Modern gardens are increasingly changing from English lawns to colorful biotopes that provide refuge for birds, insects and hedgehogs. A properly designed garden with booths, insect hotels and drinkers can naturally control pests and improve yields without chemicals.
Garden for life
Having a garden that is not just a sterile English lawn but a real home for animals is becoming more and more popular these days. It’s not just about the good feeling of helping nature, it’s also about practical cooperation. If you invite the right tenants to your garden, you will save a lot of work with chemicals and pests. But how do you make your animals feel like they are in a five-star hotel and not like they are in a trap?
Making the garden accessible to animals does not mean letting it be completely overgrown with nettles, although those have their importance too. It’s about creating a mosaic of different environments where everyone can find their own thing. The idea is to restore the balance that we have pushed out of the landscape through modern farming.

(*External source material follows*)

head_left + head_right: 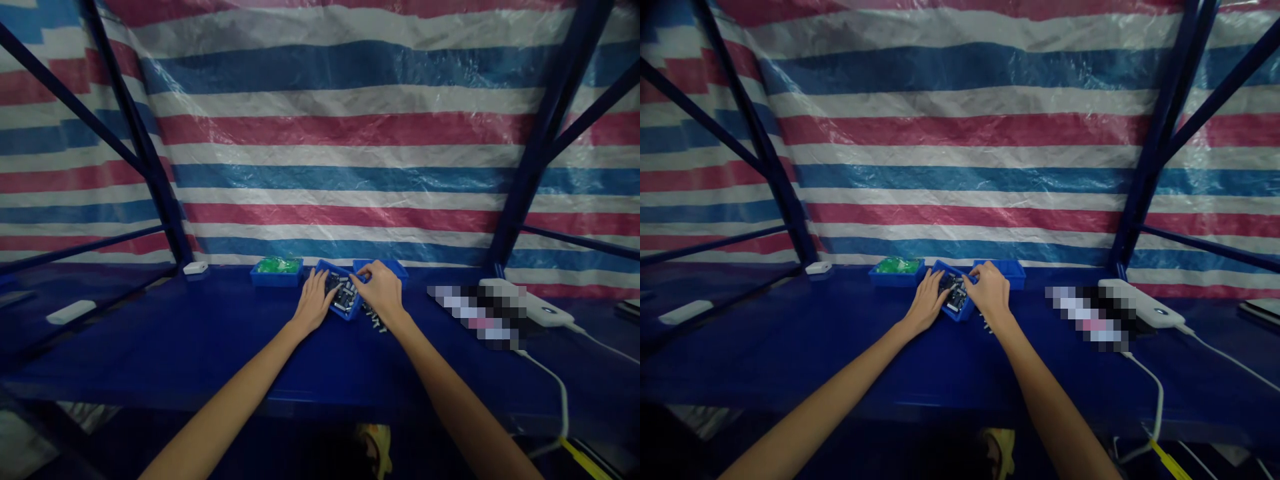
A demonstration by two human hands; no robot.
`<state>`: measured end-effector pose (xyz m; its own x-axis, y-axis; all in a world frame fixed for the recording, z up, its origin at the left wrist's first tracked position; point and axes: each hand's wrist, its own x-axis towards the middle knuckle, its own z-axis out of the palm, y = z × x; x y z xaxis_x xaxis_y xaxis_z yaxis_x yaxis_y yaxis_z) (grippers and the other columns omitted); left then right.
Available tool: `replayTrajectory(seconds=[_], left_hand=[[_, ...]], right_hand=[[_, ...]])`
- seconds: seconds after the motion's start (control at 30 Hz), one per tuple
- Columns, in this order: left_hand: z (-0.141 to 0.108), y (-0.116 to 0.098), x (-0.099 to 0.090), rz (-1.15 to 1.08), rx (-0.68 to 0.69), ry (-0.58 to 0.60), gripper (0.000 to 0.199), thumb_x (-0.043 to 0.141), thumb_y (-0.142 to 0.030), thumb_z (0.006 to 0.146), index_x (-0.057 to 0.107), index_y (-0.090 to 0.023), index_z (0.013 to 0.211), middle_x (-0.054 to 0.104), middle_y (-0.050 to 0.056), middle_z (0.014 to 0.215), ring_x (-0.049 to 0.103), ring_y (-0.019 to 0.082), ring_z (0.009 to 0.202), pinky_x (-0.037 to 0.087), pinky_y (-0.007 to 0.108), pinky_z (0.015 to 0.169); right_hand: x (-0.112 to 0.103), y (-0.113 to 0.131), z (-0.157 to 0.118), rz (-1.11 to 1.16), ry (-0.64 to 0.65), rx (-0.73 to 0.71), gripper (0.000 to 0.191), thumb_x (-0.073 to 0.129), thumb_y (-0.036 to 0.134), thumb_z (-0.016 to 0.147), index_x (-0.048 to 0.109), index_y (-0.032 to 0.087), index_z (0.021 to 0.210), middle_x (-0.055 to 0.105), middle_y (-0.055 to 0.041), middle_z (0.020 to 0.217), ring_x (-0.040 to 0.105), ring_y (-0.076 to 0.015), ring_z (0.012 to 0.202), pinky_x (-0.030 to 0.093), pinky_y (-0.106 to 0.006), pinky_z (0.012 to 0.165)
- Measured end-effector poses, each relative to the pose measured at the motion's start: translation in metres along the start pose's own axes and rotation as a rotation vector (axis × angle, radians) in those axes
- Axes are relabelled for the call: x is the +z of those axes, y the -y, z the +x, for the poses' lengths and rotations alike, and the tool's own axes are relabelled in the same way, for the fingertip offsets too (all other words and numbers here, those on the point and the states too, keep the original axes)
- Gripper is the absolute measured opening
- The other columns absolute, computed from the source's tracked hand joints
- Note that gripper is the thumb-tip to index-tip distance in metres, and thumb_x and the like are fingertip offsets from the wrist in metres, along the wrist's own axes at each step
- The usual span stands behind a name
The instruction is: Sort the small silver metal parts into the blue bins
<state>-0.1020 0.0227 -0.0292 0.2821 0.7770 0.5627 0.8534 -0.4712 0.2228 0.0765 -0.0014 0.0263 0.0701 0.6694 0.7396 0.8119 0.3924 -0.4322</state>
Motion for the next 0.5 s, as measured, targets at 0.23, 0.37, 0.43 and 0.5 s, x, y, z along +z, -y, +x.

What should not be missing from a “living” garden?
Birdhouses and feeders
Booths replace hollows in old trees, which are few and far between in gardens. Different species of birds need different inlets. For example, the blue tit will appreciate a 32 mm diameter opening, while the blue tit prefers a smaller, 28 mm entrance.
You can buy and make booths. But also be interested in how you can clean them.
Insect hotels
It serves as a shelter for solitary bees, honey bees or ladybugs. All of them are your allies in the fight against aphids and pollination of trees.
Drinker for birds and insects
In the hot summer, water is more important to animals than food. A shallow bowl with a few stones that protrude above the surface is all that is needed so that the insects can drink safely and not drown. Birds will also appreciate the deeper part, which they can use as a bath.
A pile of firewood or leaves
A great shelter for hedgehogs, who are the best “eliminators” of slugs. If you leave some tweezers in a corner of the garden, the hedgehog likes to hibernate there. You can offer the birds combed pet hair that they can use to build nests.
Planting
A piece of flower meadow, but also bushes and a varied selection of greenery is very important. Various greenery offers not only food, but also shelter for insects, small mammals and birds.
What are the advantages and disadvantages?
Everything has its pros and cons, this also applies to gardens where the owners invite life from the surroundings.
- Free pest control: A pair of titmice can collect thousands of caterpillars and aphids while feeding their young. .
- Better harvest: Solitary bees are often much more efficient pollinators than honey bees, because they fly out even in bad weather and work “out of sight to out of sight”.
- Relaxation and Education: Watching life in a booth or hotel is better for children and adults than any documentary on TV. It teaches us patience and respect for nature.
-
Maintenance and cleanliness: Booths and hotels must be cleaned regularly. If you don’t remove the box in the fall, parasites accumulate in it, which can kill the next generation of chicks. Insect hotels, on the other hand, can harm bees if they are poorly designed (e.g. chips in the holes).
-
Attracting “unwanted” guests: The feeder can attract rodents and the drinker can become a breeding ground for mosquitoes if you don’t change the water regularly.
-
Predators: If you place the box or feeder in a place where the cat can easily climb, you have essentially created a set table for the cat. The booths must be at a safe height and ideally with marten protection.
How to start with common sense?
She also dealt with the gardens, which underwent a series of modifications to make them more accessible to the surrounding life published in the Journal of Applied Ecologywhich investigated the impact of garden biodiversity on ecosystem health. Scientists have confirmed that even small interventions, such as the installation of nesting boxes, have a measurable positive effect on the survival of species in an urbanized landscape.
But the most important thing is to start gradually. You don’t have to have everything right away. Start with one drink and see who comes to you for refreshment.
Don’t try to make your garden too perfect. Short cut lawn, no weeds, no leaves. At first glance, order, but in reality a dead environment where no one lives. Animals need chaos, structure and a little mess. If you don’t give it to them, they’ll just go elsewhere.
Another frequent misstep is related to a well-intentioned effort to help, but neglecting cleanliness or using unsuitable material. Instead of a living garden, a place is created that attracts diseases, parasites or unwelcome visitors. At the same time, a little is enough. Rather, try to slowly integrate drinkers, hotels and feeders and get used to theirs.